*Aim of the task*:
Read through the material below and find each line that has the word "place"; copy it.
◇ ◇ ◇
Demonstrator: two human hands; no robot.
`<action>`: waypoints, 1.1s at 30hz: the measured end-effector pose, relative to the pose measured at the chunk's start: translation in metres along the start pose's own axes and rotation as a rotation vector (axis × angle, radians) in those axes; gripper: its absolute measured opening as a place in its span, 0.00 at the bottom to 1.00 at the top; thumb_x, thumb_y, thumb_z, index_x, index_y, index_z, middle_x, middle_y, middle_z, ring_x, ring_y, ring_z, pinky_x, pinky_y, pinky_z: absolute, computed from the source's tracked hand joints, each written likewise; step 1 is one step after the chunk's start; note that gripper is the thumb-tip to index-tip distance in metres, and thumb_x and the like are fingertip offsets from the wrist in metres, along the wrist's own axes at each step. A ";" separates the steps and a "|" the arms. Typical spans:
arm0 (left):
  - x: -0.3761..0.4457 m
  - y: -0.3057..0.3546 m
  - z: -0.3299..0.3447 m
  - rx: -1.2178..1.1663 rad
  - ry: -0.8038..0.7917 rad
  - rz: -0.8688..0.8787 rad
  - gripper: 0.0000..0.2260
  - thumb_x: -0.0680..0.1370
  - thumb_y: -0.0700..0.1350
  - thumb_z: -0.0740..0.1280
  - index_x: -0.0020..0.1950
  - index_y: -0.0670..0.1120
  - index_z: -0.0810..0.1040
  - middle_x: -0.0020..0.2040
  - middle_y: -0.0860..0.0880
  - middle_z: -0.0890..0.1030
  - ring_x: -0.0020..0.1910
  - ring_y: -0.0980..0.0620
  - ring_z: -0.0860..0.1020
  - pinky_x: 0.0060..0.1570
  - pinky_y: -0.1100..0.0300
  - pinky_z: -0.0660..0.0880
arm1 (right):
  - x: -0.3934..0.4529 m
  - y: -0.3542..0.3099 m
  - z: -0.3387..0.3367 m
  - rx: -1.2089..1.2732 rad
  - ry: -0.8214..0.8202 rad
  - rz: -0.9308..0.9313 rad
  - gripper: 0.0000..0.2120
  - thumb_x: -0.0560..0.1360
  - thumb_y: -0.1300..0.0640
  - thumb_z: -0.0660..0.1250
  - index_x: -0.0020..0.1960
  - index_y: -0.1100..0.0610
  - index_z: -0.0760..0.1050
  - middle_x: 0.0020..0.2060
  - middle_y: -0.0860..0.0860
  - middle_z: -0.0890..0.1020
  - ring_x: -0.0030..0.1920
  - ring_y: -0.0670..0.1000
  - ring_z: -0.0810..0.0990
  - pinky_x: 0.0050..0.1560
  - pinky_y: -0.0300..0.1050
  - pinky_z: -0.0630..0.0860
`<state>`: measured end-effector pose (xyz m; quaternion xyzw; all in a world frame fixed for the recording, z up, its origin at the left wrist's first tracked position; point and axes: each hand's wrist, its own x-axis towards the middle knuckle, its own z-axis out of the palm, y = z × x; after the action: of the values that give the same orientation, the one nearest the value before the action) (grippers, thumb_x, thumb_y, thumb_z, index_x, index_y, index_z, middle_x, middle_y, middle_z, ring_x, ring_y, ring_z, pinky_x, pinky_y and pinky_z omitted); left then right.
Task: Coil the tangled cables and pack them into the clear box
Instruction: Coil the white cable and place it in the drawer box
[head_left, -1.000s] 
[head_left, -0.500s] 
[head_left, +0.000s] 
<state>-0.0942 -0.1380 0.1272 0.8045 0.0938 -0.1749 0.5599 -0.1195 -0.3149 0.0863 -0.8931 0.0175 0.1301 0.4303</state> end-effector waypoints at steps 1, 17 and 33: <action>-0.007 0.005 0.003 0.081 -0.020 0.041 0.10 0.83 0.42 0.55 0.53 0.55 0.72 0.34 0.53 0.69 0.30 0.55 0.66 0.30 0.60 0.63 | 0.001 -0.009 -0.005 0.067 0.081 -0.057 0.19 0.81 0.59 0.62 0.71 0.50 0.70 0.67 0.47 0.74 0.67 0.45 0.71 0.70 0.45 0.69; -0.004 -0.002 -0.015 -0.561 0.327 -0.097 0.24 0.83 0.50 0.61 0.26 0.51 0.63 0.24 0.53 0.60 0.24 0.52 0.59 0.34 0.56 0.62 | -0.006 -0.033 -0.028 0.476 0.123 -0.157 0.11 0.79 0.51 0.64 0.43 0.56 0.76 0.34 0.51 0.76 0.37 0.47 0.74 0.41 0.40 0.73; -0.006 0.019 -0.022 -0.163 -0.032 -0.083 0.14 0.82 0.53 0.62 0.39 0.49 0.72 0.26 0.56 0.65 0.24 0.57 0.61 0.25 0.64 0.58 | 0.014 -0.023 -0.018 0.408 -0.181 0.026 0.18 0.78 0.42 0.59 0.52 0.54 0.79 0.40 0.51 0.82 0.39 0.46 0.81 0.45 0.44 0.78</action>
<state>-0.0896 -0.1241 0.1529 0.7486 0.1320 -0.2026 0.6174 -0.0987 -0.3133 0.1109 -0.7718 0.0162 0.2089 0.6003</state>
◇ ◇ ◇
*Output*:
`<action>`: waypoints, 1.1s at 30hz: the measured end-effector pose, relative to the pose measured at the chunk's start: translation in metres along the start pose's own axes and rotation as a rotation vector (axis × angle, radians) in those axes; gripper: its absolute measured opening as a place in its span, 0.00 at the bottom to 1.00 at the top; thumb_x, thumb_y, thumb_z, index_x, index_y, index_z, middle_x, middle_y, middle_z, ring_x, ring_y, ring_z, pinky_x, pinky_y, pinky_z: absolute, computed from the source's tracked hand joints, each written likewise; step 1 is one step after the chunk's start; note that gripper is the thumb-tip to index-tip distance in metres, and thumb_x and the like are fingertip offsets from the wrist in metres, along the wrist's own axes at each step. A ";" separates the steps and a "|" the arms. Typical spans:
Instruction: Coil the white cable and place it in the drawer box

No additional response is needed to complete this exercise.